Exercise brief -
Look through the entries below for the string "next", and copy each line where it is found.

***** Provided records *****

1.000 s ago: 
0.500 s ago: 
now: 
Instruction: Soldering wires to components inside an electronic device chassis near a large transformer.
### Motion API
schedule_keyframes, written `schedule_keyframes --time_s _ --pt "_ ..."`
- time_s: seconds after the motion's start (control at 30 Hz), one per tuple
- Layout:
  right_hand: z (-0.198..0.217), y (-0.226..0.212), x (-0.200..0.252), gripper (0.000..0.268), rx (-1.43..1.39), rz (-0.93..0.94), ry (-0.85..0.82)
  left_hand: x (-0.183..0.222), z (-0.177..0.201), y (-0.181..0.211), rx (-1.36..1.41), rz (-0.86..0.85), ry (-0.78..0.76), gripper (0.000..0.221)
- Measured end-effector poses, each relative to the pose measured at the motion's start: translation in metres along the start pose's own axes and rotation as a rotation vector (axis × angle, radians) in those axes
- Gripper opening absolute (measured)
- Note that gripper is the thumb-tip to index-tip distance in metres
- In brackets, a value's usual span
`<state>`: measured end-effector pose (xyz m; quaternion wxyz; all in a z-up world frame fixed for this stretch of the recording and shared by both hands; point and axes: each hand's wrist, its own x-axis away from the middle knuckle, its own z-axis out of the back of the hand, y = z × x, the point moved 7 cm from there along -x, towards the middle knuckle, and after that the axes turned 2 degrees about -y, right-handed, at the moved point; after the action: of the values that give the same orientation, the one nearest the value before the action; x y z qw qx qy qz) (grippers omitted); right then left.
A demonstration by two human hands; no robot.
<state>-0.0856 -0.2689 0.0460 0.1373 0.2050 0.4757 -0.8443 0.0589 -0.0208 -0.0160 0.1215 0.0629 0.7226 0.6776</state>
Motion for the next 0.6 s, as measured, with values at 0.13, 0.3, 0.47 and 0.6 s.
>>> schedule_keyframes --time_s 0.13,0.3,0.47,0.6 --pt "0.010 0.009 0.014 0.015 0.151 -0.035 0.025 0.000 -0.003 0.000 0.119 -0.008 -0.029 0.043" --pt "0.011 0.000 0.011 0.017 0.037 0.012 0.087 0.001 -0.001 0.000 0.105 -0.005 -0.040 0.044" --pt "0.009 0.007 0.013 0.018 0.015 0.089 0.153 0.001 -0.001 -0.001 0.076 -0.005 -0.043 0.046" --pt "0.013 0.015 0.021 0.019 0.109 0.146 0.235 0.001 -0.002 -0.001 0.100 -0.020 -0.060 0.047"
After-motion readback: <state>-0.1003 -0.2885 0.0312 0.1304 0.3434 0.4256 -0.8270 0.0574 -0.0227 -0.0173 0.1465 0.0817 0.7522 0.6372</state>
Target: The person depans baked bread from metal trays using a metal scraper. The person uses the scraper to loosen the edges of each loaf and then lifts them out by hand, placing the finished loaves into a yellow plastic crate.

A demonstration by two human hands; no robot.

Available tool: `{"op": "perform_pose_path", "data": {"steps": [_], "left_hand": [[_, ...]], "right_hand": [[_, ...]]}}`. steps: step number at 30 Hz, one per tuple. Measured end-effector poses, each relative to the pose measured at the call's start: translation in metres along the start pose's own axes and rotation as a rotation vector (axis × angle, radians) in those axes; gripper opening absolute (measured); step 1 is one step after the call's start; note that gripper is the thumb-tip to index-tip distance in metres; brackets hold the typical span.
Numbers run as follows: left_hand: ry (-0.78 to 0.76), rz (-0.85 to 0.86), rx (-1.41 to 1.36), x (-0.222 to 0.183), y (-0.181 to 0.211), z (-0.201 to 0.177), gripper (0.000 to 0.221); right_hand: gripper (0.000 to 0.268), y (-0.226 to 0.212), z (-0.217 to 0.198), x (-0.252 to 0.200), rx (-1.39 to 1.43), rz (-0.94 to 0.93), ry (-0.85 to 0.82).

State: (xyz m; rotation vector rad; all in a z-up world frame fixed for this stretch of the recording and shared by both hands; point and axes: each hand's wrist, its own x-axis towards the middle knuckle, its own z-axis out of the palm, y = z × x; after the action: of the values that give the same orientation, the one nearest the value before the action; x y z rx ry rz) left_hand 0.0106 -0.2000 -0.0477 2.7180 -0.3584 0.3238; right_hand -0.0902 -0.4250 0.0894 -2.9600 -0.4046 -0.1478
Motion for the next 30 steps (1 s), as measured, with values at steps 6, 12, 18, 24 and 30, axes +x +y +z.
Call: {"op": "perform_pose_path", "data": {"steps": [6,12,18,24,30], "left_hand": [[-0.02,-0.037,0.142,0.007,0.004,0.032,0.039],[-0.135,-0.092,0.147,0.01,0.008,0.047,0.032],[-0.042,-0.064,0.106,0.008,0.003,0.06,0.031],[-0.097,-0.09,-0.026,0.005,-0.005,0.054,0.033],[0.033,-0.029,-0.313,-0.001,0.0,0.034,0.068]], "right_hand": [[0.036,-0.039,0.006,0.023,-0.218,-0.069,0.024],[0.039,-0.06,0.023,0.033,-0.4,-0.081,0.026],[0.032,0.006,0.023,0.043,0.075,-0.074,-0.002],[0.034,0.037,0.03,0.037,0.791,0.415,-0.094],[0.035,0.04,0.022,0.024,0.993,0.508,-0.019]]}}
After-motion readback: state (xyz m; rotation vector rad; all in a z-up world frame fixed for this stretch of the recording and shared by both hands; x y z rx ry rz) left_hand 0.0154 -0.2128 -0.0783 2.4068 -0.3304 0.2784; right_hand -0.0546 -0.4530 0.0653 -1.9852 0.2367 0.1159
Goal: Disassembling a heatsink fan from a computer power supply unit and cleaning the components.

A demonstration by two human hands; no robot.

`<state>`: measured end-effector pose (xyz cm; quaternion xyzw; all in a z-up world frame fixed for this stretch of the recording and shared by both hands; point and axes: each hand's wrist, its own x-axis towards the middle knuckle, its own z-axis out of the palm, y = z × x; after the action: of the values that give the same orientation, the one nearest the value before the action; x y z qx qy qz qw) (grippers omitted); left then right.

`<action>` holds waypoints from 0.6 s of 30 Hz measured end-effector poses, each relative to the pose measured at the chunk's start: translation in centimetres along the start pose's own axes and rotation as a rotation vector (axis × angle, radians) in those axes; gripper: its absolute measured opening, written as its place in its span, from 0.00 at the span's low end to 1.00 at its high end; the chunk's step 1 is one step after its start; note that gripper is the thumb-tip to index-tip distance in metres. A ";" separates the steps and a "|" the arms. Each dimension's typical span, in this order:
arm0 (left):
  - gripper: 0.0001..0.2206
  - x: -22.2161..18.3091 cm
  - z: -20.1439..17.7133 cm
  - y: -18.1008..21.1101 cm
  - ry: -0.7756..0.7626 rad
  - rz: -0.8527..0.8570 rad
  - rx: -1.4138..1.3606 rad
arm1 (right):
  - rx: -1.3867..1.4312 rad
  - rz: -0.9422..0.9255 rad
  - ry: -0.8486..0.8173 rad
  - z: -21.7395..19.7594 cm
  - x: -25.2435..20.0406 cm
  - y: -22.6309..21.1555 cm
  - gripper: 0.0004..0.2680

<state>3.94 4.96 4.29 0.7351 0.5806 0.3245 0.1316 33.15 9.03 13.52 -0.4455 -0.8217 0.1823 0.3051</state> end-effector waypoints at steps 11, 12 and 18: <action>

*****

Exercise output -
Motion for the next 0.6 s, as measured, with values at 0.13, 0.3, 0.47 and 0.6 s.
Motion for the next 30 steps (1 s), as measured, with values at steps 6, 12, 18, 24 and 30, axes +x +y +z.

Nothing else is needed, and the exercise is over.